Abbreviations: iNOS, inducible nitric oxide synthase; TGF‐β, transforming growth factor β.
Immunization using HSP60 as an antigen can be carried by administering the whole protein or selected disease‐inducing peptides to which tolerization is desired; this last approach accounts for more tailored vaccines inducing tolerance to sequences of interest while sparing immunogenicity for the rest. Oral immunization using peptides from HSP60 together with some from other atherosclerosis‐related antigens such as oxLDL and ApoB‐100 have also been tested demonstrating effective induction of tolerance featuring the cellular and molecular hallmarks aforementioned; moreover multi‐antigenic vaccines using more than two antigenic sources are yet another take on tolerization that is being explored in the search for higher specificity responses. 197 , 198 In silico modeling is also helpful in predicting the immunogenic and tolerogenic potential of selected antigens for vaccine development and optimization, 199 which makes it a highly valuable tool for future therapeutics of this nature.
9.4. Other strategies
Innate immunity originally evolved as an immediate protective response to foreign antigens, as induction of antibodies takes 4–5 days. However, this important part of the immune system has a dark side, as it also responds to the release of common endogenous proteins into the extracellular space. As previously mentioned, a rising number of evidence points toward the damaging role played by DAMPs released into the extracellular space after MI, where they may activate PRRs and promote inflammation in the surrounding affected tissues, which may serve as a bona fide mechanism for macrophage recruitment and clearance of necrotic and apoptotic cell debris, as well as activation of myofibroblasts to produce granulation tissue that allows for local repair. Nevertheless, failure to contain the inflammatory response leads to continuous remodeling of the affected tissues, which explains the progressive changes in the left ventricle following damage by MI. Thus, inflammation is a hidden contributor to the development of HF. In this regard, some studies have discovered other potential therapeutic strategies that influence the inflammation agenda. In a study that shed light on the mechanisms behind cardiac dysfunction post‐AMI, the role of the protein phosphatase Mg2+/Mn2+–dependent 1L (PPM1L) in post‐AMI inflammation and LV remodeling was studied in vivo. 200 PPM1L transgenic mice underwent sham or ligation of the left anterior artery operation for AMI model. 200 HSP60 and HMGB1 release was identified in myocardial tissue after day 1 or 3 posterior the ligation, and as DAMPs for TLR4 trigger TLR‐mediated inflammation, it is a potential cause for the progression of cardiac dysfunction. 200 Data evidenced that PPM1L causes a significant downregulation of TLR‐mediated inflammation and cytokine production by macrophages. Also, PPM1L binds directly with IKKβ, an important kinase of NF‐κB, hindering activation of the NF‐κB signaling pathway.
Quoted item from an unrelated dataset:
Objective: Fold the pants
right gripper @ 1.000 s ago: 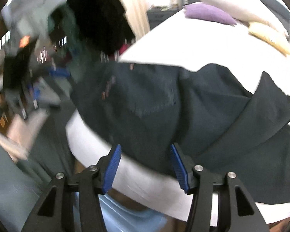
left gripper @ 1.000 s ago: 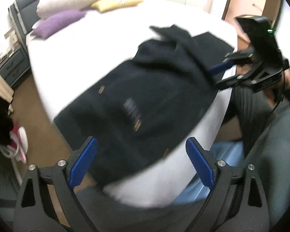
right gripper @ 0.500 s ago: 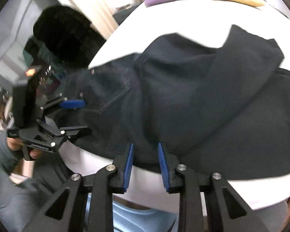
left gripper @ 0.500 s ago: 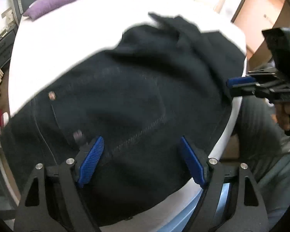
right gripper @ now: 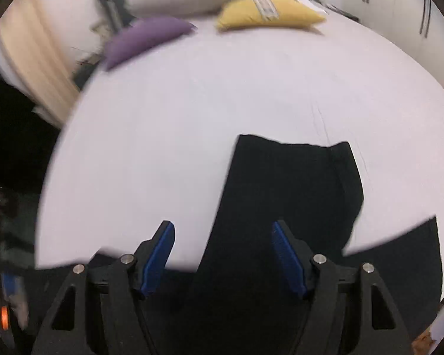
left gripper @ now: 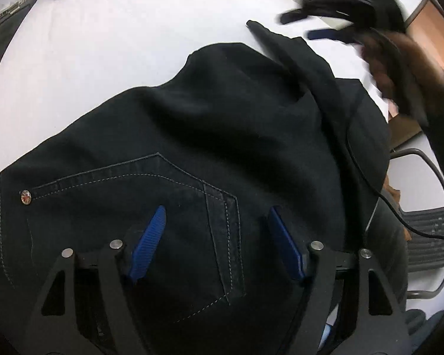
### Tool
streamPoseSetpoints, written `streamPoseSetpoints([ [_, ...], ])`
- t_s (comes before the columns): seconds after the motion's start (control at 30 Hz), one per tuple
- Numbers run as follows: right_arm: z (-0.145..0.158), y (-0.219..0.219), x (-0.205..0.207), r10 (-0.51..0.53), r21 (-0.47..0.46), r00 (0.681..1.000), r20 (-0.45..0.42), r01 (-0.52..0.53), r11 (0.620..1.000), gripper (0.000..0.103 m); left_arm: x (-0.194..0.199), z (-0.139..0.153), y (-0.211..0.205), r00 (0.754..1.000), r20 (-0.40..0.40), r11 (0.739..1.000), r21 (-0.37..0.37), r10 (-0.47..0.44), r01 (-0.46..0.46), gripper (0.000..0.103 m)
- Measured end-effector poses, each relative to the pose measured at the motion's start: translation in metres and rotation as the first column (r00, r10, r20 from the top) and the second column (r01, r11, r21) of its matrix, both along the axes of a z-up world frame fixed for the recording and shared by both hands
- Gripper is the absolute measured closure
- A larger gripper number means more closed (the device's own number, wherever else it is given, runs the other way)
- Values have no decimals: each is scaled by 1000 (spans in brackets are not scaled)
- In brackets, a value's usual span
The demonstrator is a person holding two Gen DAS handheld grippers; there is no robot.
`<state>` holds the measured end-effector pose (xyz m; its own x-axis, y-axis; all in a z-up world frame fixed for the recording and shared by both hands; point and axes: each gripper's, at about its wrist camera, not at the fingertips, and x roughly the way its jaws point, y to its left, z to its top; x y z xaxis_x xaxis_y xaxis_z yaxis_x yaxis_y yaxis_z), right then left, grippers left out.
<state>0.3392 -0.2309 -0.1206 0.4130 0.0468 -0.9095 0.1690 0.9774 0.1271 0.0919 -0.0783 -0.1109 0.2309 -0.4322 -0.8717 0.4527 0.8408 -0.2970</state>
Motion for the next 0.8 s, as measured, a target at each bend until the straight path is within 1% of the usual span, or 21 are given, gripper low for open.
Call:
streamPoseSetpoints([
  [0.03,-10,-1,13,-3,-10,1000,-18,3,1000,32,0,-1,0,1000,1,1000,-3,3,-3,33],
  [0.07,-19,-2,25,-12,-42,999,-39,11,999,32,1,-2,0,1000,-2,1000,-10,8,-8,33],
  [0.13,-44,-3,44,-65,-143,991,-118,48,989,32,-1,-6,3,1000,-3,1000,-15,8,-8,33],
  [0.17,-53,-5,48,-85,-159,986,-143,61,985,32,0,-6,3,1000,-2,1000,-16,6,-6,33],
  [0.2,-64,-9,51,-103,-152,980,-169,78,985,32,0,-6,2,1000,1,1000,-14,3,-3,33],
  [0.23,-68,-11,52,-114,-137,979,-169,92,986,31,1,-6,1,1000,4,1000,-12,0,0,33],
  [0.27,-69,-13,50,-121,-127,981,-153,102,987,30,1,-7,0,1000,8,1000,-10,-2,2,33],
  [0.3,-69,-13,49,-113,-128,984,-139,95,987,31,-10,-4,10,1000,14,1000,-9,-3,3,33],
  [0.33,-67,-12,47,-98,-123,987,-126,82,989,39,-18,-1,21,1000,17,1000,-8,-2,3,33],
  [0.37,-66,-13,46,-87,-116,989,-117,74,991,54,-20,-1,22,1000,20,1000,-5,-2,2,33],
  [0.4,-65,-15,44,-83,-112,990,-115,71,991,63,-22,-1,20,1000,23,1000,-2,-1,1,33],
  [0.43,-63,-19,42,-87,-95,990,-113,77,993,78,-24,-1,18,1000,24,1000,1,0,0,33],
  [0.47,-62,-25,39,-96,-64,989,-112,89,994,91,-24,-1,17,1000,24,1000,2,1,-1,33],
  [0.5,-60,-33,36,-109,-40,988,-108,106,994,94,-25,-1,17,1000,23,1000,3,3,-3,33],
  [0.57,-53,-44,25,-129,6,988,-79,130,991,96,-26,0,16,1000,21,1000,3,5,-6,33],
  [0.67,-26,-56,-6,-164,79,986,17,162,984,96,-22,1,16,1000,11,1000,-3,14,-14,33],
  [0.7,-15,-64,-20,-182,107,981,63,174,979,96,-22,1,16,1000,8,1000,-5,18,-18,33],
  [0.77,7,-83,-57,-234,183,960,157,204,962,96,-20,2,17,1000,0,1000,-8,30,-30,33],
  [0.8,17,-96,-81,-276,221,940,201,231,947,96,-18,2,17,999,-3,999,-8,35,-35,33],
])
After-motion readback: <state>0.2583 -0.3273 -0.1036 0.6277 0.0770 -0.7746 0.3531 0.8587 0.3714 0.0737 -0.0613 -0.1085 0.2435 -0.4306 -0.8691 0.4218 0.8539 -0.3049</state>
Thus, their data suggests that in the presence of DAMPs in an AMI model, PPM1L acts as a negative regulator of postinflammatory processes that exacerbate myocardial damage acting as a protective protein in this disease. 200
Another group studied Kelch repeat and BTB domain‐containing protein 7 (KBTBD7) and miR‐21 as novel markers associated to inflammation and development of innate immune responses to DAMPs, using HSP60 as a prototype, in an in vivo mouse model of CAL‐induced AMI. 201 Their model poses miR‐21 behaving as a negative regulator of HSP60‐induced inflammation, where a broader proinflammatory response and worse overall outcome after AMI was observed for miR‐21KO mice, which was associated with an increased release of cytokines such as TNF‐α, IL‐6, and IL‐1β by cardiac CD11b+ macrophages. 201 Moreover, it was found that said cellular events were related to increased phosphorylation of different proteins of the MAPK and NF‐κB pathways, including p38, IKKα/β and p65, which were markedly present also in miR‐21KO mice. 201 Using bioinformatic tools for identifying microRNA biological interactions, KBTBD7 was suggested to have a target site for miR‐21, and luciferase reporter assays demonstrated the inhibitory role this noncoding RNA has when bound to it. 201 Further investigation of the functional relation of KBTBD7 on HSP60‐induced inflammation revealed that this protein may enhance the activity of MKK3/6, an upstream kinase for MAPK and NF‐κB phosphorylation, which suggests an intricate interplay between KBTBD7 and its regulation by miR‐21. 201 Thus, the result was preventing cardiac remodeling and scar formation, preserving cardiac function post‐AMI. These previous studies attained such results by directly or indirectly blocking excessive inflammation at different regulatory points, such as activation of NF‐κB and MAPK pathways, TLR‐mediated inflammation and cytokine production, controlling the overall outcome of myocardial infarction.
10. CONCLUSIONS
According to the World Health Organization, CVDs occupy first place in morbidity and mortality worldwide. It is estimated that by the year 2020, deaths from CVD will increase by 15%–20% and about 23.6 million people will expire from these disorders by 2030, mainly from stroke and heart disease. The beginning and development of these pathologies are intimately related to proinflammatory mechanisms occurring at different structural levels leading to the development and progression of cardiovascular damage accompanied by acute or sustained production of proinflammatory cytokines. Indirectly and acutely, these proinflammatory cytokines can depress the contractility of cardiomyocytes, by affecting the response to β‐adrenergic stimuli thereof, by modulating NO activation mechanisms. As we discussed in this study, some of the molecules that have aroused great interest for its participation in autocrine or paracrine effects and in the modulation of the immune system and its possible capacity to act as a marker of cardiovascular cellular damage are the HSPs. In particular, HSP60 plays an important role by its function as a modulator of the innate and adaptive immune response. It has been shown that in patients with several CVDs, HSP60 presents an abnormal cellular distribution, localized in the cell membrane, which has been correlated with an increase in cell death by apoptosis. On the other hand, it has been shown that the presence of extracellular HSP60 activates the immune response facilitating a systemic proinflammatory state, with a rise in TNF‐α production and other proinflammatory mediators that perpetuate the progression of HF.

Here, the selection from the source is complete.